The Program monitors and documents the progress of each student in a manner that promptly identifies deficits in knowledge, skills, and professional conduct and establishes means for remediation. Remediation is the Program’s applied process for correcting deficits. Remediation is defined as mentoring by Program faculty and completion of remediation learning activities and assessments. “At-Risk Support” is defined as mentoring by Program faculty and completion of learning activities to strengthen subject matter understanding. During the didactic phase course faculty will meet with students who are identified as “at-risk” and develop a plan and timeline for student mentoring to support student learning and achievement of Program Learning Outcomes.
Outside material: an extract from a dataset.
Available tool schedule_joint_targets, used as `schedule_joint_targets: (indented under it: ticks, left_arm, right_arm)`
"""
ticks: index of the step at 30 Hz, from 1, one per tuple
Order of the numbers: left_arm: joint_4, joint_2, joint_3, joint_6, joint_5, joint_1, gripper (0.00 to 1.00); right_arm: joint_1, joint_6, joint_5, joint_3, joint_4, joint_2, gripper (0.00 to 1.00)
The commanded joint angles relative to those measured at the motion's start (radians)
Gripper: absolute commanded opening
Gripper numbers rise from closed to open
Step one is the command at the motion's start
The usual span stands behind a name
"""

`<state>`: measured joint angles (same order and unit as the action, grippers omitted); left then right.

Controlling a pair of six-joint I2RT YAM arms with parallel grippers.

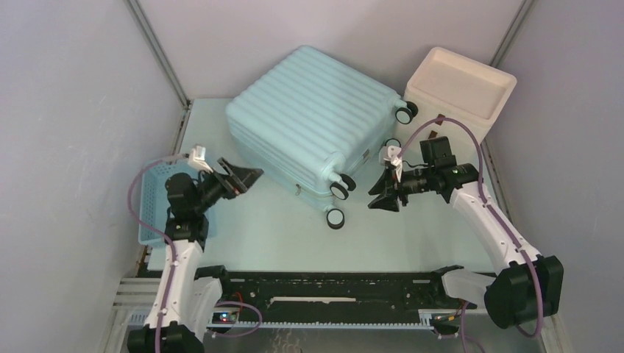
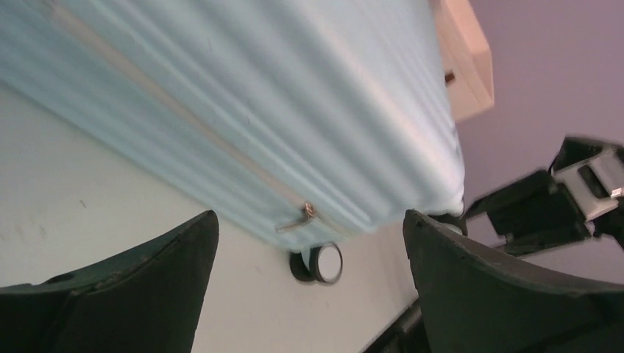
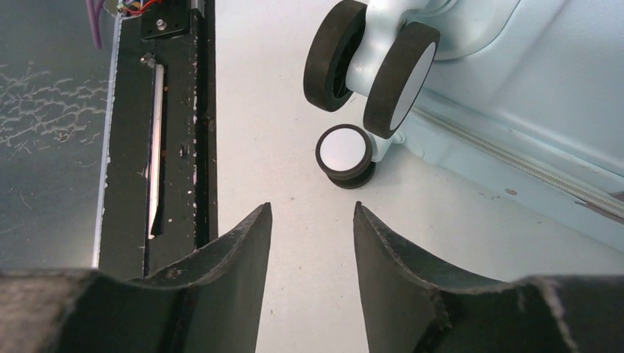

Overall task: Open, take out, and arrange the luggage
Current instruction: Adjust the luggage at the center of the board, then unzip the luggage at the center of the board.

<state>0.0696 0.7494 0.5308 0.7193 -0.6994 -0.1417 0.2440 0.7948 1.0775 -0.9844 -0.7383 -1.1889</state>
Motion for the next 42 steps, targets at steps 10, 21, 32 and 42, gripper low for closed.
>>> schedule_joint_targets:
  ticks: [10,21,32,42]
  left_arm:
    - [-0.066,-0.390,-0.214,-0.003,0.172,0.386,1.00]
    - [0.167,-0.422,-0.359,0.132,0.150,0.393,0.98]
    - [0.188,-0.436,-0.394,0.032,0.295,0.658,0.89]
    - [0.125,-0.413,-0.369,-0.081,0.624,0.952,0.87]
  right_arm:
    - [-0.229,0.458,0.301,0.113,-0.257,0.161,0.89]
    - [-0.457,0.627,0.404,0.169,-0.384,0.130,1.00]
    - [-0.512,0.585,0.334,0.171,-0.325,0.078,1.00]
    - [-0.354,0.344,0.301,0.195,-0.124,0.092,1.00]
During the Clinical Phase, student mentoring to support student learning and achievement of Program Learning Outcome occurs in person or via phone or videoconferencing and is scheduled to have the least impact on the student’s clinical responsibilities for fieldworks and capstones.
Academic Performance
Identification of deficits in knowledge or skill is determined by student performance on summative evaluations which are identified in the course syllabi.
Any knowledge and/or skill deficit identified by Program Faculty and/or Clinical Educator that is considered to adversely impact client safety regardless of the grade earned.
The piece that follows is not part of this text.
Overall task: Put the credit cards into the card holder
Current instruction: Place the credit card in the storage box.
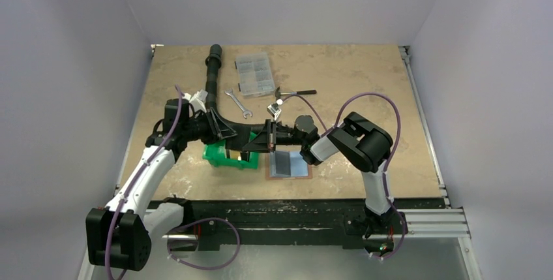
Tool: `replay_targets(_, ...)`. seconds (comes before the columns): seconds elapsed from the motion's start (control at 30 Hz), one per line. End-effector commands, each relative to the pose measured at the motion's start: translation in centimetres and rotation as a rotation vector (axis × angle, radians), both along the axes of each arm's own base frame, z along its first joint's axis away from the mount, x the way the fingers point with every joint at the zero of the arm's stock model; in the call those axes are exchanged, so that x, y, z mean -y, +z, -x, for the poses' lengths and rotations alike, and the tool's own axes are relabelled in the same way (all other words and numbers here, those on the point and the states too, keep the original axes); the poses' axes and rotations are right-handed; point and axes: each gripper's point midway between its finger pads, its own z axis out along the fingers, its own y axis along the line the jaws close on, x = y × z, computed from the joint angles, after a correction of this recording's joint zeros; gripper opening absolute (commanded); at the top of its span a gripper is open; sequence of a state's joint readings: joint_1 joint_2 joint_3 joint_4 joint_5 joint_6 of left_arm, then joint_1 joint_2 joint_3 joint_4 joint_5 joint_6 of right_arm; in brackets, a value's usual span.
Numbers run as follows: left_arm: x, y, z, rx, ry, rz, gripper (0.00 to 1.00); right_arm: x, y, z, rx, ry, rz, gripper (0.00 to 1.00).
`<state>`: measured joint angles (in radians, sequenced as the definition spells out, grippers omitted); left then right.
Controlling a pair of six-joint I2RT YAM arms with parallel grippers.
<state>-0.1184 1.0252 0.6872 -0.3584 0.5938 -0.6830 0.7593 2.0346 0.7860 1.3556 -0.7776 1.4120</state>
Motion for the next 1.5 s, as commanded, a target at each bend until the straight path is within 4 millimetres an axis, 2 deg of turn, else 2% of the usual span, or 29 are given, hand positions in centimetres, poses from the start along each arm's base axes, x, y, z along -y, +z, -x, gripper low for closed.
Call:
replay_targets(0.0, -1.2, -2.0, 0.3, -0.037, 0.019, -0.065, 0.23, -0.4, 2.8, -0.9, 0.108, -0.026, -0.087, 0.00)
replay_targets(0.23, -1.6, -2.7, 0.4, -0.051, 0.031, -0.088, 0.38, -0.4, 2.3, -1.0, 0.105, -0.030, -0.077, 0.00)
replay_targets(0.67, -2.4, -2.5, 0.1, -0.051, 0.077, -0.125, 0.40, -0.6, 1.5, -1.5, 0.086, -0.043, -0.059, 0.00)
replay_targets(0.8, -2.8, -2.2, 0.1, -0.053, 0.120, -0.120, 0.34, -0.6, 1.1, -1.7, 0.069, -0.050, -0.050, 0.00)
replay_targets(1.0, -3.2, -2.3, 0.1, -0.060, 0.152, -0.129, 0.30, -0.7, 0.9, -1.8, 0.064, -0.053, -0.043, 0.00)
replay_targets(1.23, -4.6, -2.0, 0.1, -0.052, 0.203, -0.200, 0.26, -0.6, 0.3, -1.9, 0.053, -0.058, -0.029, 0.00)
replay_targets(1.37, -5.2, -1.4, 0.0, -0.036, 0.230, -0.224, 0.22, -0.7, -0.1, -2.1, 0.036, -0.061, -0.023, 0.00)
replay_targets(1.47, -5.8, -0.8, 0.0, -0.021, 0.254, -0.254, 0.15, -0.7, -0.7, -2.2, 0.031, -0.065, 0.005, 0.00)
Some assignments and assessments are for the purpose of student self-assessment and/or for faculty to gauge student development of Program Learning Outcomes. Although students are provided with feedback on these assignments and assessments, remediation is not required for poor performance (grade of less than 70% or below). Assignments and assessments for which remediation is required are specified in each course syllabus. In addition, students are required to complete remediation for any failed component of the Clinical Phase.
“At Risk” Support
Although a grade of > 70% is passing, students who earn a grade of < 75% are considered “at-risk” for failure of a course, other components of the Program’s curriculum and/or the NBCOT. Therefore, students who earn a grade of 70-75% on a graded assessment/assignment for which remediation is required must contact the respective Program Faculty member primarily responsible for coordinating the related learning activities to strengthen subject matter understanding (as specified in the course syllabus. Failure to follow this policy may result in referral to the SPC for progression and/or disciplinary action recommendations. Program Faculty provide feedback and assist the student in self-strengthening of knowledge and/or skill deficit(s).
Students who earn a grade of < 70%, or have a knowledge and/or skill deficit that is considered to adversely impact patient safety regardless of the grade earned on a graded assessment/assignment for which remediation is required as indicated in the syllabus, must contact the respective Program Faculty member primarily responsible for coordinating the related remediation learning activities and assessment(s) (as specified in the course syllabus) and their assigned Faculty Mentor within two (2) business days of receiving their grade. Failure to follow this policy may result in referral to the SPC for progression and/or disciplinary action recommendations.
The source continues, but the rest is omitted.